= Your instructions =
Line count for "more": report how many lines in this material hold that string, with the number alone as the answer.

= Record extracts =
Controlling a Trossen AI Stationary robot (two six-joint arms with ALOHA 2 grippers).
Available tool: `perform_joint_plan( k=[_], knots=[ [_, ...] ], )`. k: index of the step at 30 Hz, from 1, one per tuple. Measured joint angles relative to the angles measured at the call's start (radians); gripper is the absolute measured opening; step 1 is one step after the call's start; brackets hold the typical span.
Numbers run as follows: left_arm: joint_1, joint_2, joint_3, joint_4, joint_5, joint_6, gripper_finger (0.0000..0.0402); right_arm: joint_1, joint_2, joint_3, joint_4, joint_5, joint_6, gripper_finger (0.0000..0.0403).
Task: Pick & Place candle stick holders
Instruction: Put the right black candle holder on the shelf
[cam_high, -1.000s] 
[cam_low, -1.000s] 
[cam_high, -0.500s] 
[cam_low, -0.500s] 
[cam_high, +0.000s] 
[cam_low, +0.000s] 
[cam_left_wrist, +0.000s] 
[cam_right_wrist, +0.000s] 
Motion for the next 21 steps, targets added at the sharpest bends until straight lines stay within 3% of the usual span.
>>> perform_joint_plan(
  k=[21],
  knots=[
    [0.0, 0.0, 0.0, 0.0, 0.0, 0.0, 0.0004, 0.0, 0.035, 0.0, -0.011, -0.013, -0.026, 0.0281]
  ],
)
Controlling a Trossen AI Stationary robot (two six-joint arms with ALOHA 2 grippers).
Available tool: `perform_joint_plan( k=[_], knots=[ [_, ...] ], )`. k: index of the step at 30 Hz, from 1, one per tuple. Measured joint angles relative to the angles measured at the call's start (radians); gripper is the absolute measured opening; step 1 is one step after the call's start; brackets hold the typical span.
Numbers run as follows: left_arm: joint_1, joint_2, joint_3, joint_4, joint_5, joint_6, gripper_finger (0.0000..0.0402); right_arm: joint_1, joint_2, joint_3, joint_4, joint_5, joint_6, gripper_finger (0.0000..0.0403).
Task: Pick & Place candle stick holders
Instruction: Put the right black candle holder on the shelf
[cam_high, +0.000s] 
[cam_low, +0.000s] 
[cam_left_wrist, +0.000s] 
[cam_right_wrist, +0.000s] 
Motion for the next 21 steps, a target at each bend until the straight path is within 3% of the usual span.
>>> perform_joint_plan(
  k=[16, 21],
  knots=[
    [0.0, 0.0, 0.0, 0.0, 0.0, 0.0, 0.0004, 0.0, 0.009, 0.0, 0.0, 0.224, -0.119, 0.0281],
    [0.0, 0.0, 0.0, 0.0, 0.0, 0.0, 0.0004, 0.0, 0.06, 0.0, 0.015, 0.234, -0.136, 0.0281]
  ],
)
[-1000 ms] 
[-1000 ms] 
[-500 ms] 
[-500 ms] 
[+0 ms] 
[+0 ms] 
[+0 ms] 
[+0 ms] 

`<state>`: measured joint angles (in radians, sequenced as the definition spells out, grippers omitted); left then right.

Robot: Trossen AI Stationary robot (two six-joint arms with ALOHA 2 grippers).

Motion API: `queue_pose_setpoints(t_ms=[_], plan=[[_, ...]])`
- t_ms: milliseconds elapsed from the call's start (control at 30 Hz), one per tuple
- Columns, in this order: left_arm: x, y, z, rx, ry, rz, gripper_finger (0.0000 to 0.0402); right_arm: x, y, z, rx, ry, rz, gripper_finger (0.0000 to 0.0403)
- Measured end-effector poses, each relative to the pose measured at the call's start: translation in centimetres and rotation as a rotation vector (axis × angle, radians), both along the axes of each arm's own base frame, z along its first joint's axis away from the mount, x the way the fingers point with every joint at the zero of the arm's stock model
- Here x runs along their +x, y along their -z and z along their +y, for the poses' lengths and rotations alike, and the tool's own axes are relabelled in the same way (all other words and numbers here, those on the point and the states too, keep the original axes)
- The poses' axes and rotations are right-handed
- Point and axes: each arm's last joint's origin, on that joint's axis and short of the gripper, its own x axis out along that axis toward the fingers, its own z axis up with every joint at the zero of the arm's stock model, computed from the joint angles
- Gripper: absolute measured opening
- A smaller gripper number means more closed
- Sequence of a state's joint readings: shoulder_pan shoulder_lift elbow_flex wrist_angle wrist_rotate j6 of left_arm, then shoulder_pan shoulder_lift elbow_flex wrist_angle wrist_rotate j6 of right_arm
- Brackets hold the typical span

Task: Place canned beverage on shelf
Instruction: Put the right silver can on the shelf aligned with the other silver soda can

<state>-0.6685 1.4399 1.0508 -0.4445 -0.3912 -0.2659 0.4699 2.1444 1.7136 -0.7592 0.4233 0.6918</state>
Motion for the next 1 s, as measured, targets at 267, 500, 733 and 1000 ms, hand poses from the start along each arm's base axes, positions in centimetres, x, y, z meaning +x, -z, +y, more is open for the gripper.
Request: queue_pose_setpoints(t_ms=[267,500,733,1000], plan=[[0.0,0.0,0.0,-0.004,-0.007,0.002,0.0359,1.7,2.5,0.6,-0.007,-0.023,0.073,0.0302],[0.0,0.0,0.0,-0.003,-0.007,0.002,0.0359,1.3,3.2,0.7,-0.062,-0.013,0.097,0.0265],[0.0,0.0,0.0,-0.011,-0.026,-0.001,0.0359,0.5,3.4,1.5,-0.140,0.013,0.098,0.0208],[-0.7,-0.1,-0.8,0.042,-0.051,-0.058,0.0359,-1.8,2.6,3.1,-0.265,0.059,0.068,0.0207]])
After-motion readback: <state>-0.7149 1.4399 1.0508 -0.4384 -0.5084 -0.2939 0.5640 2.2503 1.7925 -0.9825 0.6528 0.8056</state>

= Solution to the exercise =
2